What if Job had gotten everything he believed he deserved, what if he’d been allowed to keep it, and what if he’d died believing he’d been strong enough to save himself? What if he’d stood before the God of the universe and found, at the end, his own righteousness compared to God’s – what if he’d seen how short he fell, not because he was not the best he could be, but because he was just too small? What if God had let him believe he, in his own mere human power, could compare with God? Would that have been just? Is it just to let a toddler arm wrestle an adult for his salvation? What if the justice of God considers knowledge of things greater than our minds can hold – what if God’s justice is full and complete, based on things we can’t even know. Are we arrogant enough to say such things do not exist?
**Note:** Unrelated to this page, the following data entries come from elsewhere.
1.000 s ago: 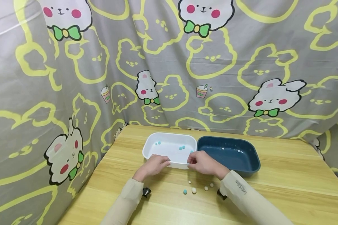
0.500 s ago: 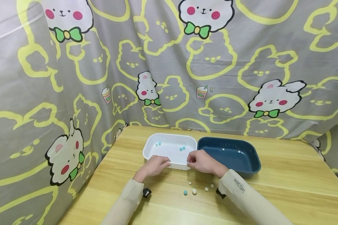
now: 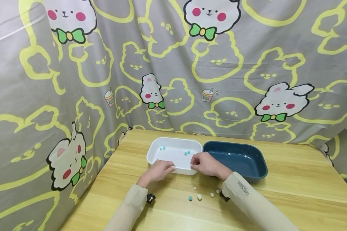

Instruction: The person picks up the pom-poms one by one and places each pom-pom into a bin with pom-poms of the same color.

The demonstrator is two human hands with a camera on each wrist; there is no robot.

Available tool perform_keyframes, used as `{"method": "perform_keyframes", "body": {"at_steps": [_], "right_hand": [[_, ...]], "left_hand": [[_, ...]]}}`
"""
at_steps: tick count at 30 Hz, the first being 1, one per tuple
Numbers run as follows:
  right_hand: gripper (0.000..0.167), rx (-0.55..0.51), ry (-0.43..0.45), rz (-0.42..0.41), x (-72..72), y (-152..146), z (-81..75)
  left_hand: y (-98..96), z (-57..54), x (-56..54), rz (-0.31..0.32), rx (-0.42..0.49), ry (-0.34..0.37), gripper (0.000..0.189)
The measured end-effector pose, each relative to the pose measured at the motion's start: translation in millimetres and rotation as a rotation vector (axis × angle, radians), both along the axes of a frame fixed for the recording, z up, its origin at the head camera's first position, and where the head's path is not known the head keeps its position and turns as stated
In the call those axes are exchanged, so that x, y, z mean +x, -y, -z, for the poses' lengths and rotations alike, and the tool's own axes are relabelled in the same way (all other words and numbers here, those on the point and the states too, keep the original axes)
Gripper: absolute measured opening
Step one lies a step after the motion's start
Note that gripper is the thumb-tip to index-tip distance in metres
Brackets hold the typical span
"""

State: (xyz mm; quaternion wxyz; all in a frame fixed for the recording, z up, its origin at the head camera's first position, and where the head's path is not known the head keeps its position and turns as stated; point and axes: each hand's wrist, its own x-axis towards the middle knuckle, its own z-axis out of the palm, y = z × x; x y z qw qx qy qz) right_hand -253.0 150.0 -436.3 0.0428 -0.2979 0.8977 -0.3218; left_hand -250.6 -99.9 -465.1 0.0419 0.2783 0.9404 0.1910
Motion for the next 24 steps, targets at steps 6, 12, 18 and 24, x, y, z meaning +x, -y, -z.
{"method": "perform_keyframes", "body": {"at_steps": [6,12,18,24], "right_hand": [[0.007,-0.013,0.004,0.000,-4.9,3.6,-2.5],[0.008,-0.017,-0.007,-0.006,-10.1,7.0,-5.4],[0.008,-0.021,-0.002,-0.016,-15.2,11.2,-8.1],[0.005,0.004,0.011,-0.003,-23.9,14.2,-10.3]], "left_hand": [[0.2,0.6,-1.0,0.006,-0.004,-0.007,0.024],[0.7,1.0,-1.6,0.006,-0.010,-0.017,0.023],[0.4,0.8,-0.7,0.009,-0.005,-0.012,0.023],[0.4,0.6,-0.9,0.008,-0.014,-0.021,0.023]]}}
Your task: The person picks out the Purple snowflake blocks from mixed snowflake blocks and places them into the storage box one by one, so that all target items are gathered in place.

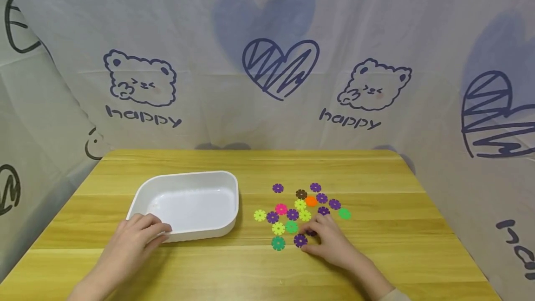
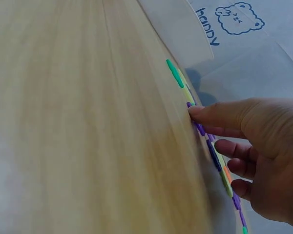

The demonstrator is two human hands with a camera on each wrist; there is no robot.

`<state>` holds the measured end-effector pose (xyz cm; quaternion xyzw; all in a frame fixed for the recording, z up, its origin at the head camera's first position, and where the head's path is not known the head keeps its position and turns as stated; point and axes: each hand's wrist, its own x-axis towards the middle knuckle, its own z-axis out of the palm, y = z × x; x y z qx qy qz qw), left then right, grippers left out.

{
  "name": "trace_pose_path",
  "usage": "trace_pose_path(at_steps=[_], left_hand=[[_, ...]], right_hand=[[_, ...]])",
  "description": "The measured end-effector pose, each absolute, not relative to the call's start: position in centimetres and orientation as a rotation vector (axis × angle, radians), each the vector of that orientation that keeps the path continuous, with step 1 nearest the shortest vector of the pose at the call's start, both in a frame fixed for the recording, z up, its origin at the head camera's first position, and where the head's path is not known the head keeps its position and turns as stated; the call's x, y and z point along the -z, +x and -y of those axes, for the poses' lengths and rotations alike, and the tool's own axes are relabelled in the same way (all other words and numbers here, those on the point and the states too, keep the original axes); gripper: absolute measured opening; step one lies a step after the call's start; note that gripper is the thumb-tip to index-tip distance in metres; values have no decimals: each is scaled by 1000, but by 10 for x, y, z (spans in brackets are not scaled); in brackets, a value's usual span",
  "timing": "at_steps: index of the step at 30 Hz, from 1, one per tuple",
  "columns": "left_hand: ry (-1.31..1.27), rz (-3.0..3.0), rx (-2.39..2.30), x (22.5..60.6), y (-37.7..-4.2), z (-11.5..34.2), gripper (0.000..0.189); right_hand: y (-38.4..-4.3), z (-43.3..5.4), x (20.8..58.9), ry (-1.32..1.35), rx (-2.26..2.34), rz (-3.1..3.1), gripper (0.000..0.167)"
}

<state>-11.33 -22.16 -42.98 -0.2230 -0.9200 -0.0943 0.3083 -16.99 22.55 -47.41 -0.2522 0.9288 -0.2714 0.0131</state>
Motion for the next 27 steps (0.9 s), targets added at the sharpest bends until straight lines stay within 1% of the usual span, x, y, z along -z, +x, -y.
trace_pose_path(at_steps=[6, 10, 19, 27], left_hand=[[-593, 2423, 261, 429, -114, 223, 18], [-597, 2423, 266, 430, -113, 224, 20], [-602, 2431, 280, 430, -113, 223, 21], [-591, 2442, 281, 429, -113, 223, 21]], right_hand=[[-176, -224, 470, -816, 864, -2813, 24], [-179, -224, 468, -815, 886, -2753, 23], [-180, -221, 464, -787, 881, -2712, 25], [-177, -219, 464, -833, 938, -2681, 28]])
Throughout this conversation, because he has suddenly become aware of his own vulnerability, Job has repeatedly cried out for a mediator, someone to stand between him and God and turn away God’s wrath from him. He knows he has done all that he knows to do to earn God’s favor and blessing, and still it has been ripped from his hands. He knows there is nothing more he can do on this earth than what he has already done! He knows he needs someone with more oomph than he has to stand up for him. And it took coming to the absolute end of his own power and ability and failing to gain what he’d tried to gain – security – for Job to realize his need for a Savior, for someone stronger and wiser and more powerful. And it took suffering “unjustly” by his understanding for Job to understand that suffering is not only a direct punishment for the sufferer’s sin. It took all of this for him to be able to see and understand clearly the Savior who was coming. It took all of this for him to be able to recognize Jesus.
And when he finally sees clearly, that is when he cries:
But as for me, I know that my Redeemer lives,
and he will stand upon the earth at last.
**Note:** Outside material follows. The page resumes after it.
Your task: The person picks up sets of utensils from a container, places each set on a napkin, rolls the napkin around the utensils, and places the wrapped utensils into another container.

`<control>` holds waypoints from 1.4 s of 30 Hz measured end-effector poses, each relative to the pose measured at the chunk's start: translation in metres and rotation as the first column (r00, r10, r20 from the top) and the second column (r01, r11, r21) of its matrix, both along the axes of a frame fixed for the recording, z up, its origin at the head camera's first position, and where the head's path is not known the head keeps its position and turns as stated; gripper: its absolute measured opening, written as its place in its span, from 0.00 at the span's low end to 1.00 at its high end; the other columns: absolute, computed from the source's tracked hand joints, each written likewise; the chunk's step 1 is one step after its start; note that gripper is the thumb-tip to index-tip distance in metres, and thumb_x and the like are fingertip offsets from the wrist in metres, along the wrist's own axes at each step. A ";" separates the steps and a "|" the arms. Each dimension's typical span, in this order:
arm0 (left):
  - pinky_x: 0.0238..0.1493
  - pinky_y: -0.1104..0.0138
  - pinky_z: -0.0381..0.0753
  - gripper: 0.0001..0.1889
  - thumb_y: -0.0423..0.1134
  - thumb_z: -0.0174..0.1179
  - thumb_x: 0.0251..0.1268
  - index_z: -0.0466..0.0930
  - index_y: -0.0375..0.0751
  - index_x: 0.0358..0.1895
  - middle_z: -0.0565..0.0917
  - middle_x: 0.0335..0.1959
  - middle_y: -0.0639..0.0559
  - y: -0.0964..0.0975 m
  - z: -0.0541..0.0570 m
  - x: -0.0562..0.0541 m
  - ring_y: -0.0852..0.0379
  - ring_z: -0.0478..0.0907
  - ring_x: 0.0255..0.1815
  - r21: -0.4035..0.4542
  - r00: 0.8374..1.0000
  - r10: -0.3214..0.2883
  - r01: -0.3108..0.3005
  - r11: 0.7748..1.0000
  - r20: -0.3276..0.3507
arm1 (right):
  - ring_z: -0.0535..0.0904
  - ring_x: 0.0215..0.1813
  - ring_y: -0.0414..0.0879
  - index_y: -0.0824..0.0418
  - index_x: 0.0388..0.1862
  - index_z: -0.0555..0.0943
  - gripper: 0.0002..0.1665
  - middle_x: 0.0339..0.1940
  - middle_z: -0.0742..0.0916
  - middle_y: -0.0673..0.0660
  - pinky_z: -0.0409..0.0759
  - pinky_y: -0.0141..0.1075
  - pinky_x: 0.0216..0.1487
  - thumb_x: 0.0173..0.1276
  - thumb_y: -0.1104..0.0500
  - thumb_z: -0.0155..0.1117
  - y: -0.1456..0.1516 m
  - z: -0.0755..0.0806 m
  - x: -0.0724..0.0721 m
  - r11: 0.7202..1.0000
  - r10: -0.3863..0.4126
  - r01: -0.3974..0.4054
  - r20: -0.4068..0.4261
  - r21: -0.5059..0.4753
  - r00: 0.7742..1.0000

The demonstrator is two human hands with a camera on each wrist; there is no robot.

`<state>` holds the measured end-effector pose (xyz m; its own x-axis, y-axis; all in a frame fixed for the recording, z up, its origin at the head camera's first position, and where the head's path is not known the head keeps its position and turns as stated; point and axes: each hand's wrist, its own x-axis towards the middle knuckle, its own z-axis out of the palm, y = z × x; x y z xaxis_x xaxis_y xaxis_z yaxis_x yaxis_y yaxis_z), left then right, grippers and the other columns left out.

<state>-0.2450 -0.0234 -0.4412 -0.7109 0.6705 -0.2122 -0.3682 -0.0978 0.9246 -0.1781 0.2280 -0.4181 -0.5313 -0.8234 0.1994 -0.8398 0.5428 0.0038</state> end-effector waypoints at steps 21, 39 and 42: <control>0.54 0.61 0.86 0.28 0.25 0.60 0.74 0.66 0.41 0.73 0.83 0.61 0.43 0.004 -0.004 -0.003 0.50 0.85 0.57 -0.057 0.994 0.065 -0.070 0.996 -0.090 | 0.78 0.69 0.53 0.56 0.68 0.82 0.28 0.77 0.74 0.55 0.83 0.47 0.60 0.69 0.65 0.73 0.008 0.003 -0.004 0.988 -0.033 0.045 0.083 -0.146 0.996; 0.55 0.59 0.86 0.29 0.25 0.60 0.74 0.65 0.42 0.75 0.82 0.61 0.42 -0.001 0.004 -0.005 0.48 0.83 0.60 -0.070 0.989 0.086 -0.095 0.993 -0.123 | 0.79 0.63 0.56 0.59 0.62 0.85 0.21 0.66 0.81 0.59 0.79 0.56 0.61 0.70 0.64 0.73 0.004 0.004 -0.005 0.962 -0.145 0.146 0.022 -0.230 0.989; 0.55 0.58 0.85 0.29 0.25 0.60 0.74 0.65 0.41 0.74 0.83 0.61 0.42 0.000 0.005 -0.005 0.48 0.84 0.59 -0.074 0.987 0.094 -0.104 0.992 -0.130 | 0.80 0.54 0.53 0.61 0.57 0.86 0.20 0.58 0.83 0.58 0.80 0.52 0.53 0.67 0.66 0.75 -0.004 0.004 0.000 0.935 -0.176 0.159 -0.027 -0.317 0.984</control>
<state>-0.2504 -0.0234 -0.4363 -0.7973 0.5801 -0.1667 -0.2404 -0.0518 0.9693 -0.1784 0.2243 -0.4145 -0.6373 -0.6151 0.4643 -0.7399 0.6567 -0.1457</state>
And after my body has decayed,
yet in my body I will see God!
I will see him for myself.
Yes, I will see him with my own eyes.
I am overwhelmed at the thought! (Job 19:25-27)
I know on the front cover of this book, I know in the prologue, the first two chapters, I KNOW it looks like what the Lord has allowed done to Job is completely and entirely unfair. The Lord doesn’t even like doing it – it’s not the sort of thing that brings him pleasure. But we know he is faithful and just and accomplishes his own purposes in his own ways, so how does these two truths reconcile? I don’t know the mind of the Lord, and I can’t see all he accomplished by allowing this to happen to Job. But I do see this: God, who loved Job with a love we cannot even fathom, faithfully corrected Job’s vision so that Job could see a hope that would outlast his own life. God, who loved Job with a love that has no boundaries, stripped Job of the belief that he could save himself, so that he could see what his friends could not – so that Job could see Jesus, plain and clear as day, thousands of years before he walked on this earth.
God looked at Job and said, “I love him so much, I will give him more than the earth. I will give him myself.”
Let that knock your brains around a bit. Thousands of years before Job’s Redeemer walked on the earth, Job said,
Oh, that my words could be recorded.
Oh, that they could be inscribed on a monument,
carved with an iron chisel and filled with lead,
engraved forever in the rock. (Job 19: 23-24)
And then he said –
I know that my Redeemer lives,
and he will stand upon the earth at last. (Job 19:25)…I will see God! I will see him for myself. (Job 19:26-27)
Of all the words Job wanted to save for us to hear, it was these. Of all the knowledge he had, it was this knowledge that he wanted to ring like a town bell through the ages for all to hear! That though even he, Job, with all his goodness and power and righteousness, was not enough to save himself from the hand of God should God decide against him, there is an even greater hope than self-sufficiency. There IS someone who stands between men and God, and there IS someone who turns God’s wrath from us all.
There IS A SAVIOR.
It is God himself, the Word made flesh.